Sole panelist – Adv. Adi Barkan-Lev
Decision given on August 23, 2022.
The Petitioner, Ticketmaster Israel Ltd., filed a petition for transfer of the rights to the domain name ticketmaster.co.il (“Domain Name”), held by the Respondent.
Primary arguments of the Petitioner and the Respondent
The Petitioner is an Israeli company that sells tickets to shows and events, operated under the auspices of the American company, Ticketmaster. The Respondent registered the Domain Name in 2000 and does not operate a website under the Domain Name. The Petitioner argued, inter alia, that it possesses rights to the trademark Ticketmaster, which is identical to the Domain Name. The Respondent argued, inter alia, that it registered the Domain Name with the intention of developing an electronic commerce business, while the Petitioner was only founded in 2015 – 15 years following its registration of the Domain Name.
The Dispute Resolution Procedure of the Israel Internet Association (IL-DRP) is an alternate dispute resolution mechanism intended to provide a quick solution for disputes related to the allocation of domain names in the top-level domain of Israel (ccTLD), conducted pursuant to the Association’s dispute resolution directives. The Respondent accepted these directives upon registration of the Domain Name. The directives establish that a dispute regarding allocation of a domain name will be heard based on the following grounds:
- The disputed domain name is identical or misleadingly similar to the trademark, trade name, registered company name, or legal entity registration of the petitioner;
- And – the petitioner possesses the rights to the name and the respondent does not possess the rights to the name;
- And – the application for allocation of the disputed domain name was submitted in bad faith or the disputed domain name was used in bad faith;
The Domain Name is composed of the Petitioner’s registered trademarks and its trade name (ticketmaster), and the suffix co.il. The suffix is a “transparent” component that is to be ignored for purposes of determining the similarity between the disputed Domain Name and the Petitioner’s trademarks, since it is a common suffix that indicates that the Domain Name is registered for commercial activity in the top-level domain of Israel. Since the “ticketmaster” component of the Domain Name is identical or misleadingly similar to the registered trademarks owned and used by the group of companies to which the Petitioner and/or its trade name and/or the registered company name of the Petitioner belongs – the first condition of the directives exists.
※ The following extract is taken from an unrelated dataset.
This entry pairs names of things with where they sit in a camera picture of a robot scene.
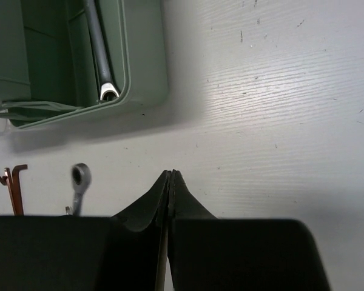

The evidence indicates that the Petitioner uses the Ticketmaster trademark in Israel, based on its affiliation with the Ticketmaster Group and the business operations of Live Nation, which is the registered owner of the trademarks. The Petitioner’s rights to the name have been proven.
There is no dispute that the Respondent did not receive any permission whatsoever to use the Ticketmaster trademark. The Respondent did not prove that any attempts or inquiries were made to develop a business in the field of ticket sales. The argument that the Respondent has material intent to use the name seems weak in light of the fact that it has held the Domain Name for 22 years without using it. The right of any entity to hold a Domain Name without using it at all for 22 years, even if the Domain Name was originally registered in accordance with the law and in good faith, is not definitive and does not constitute a legitimate interest in the Domain Name. The Respondent did not prove that it has a legitimate interest in the Domain Name, at least not one that overrides the legitimate interest of the Petitioner.
The condition regarding use of a domain name in bad faith is not limited to action. Inactivity is also included in the terms of this condition. The only interest of the Respondent in the Domain Name is the fact that it purchased it in 2000 and held it, passively, until now. It is possible that the Respondent’s purchase of the Domain Name in 2000 was done in good faith, but the Respondent’s argument that this is the relevant point in time for purposes of resolving the current dispute should not be accepted.
The panel accepted the petition and ordered transfer of the Domain Name to the Petitioner within 30 days of receipt of the decision.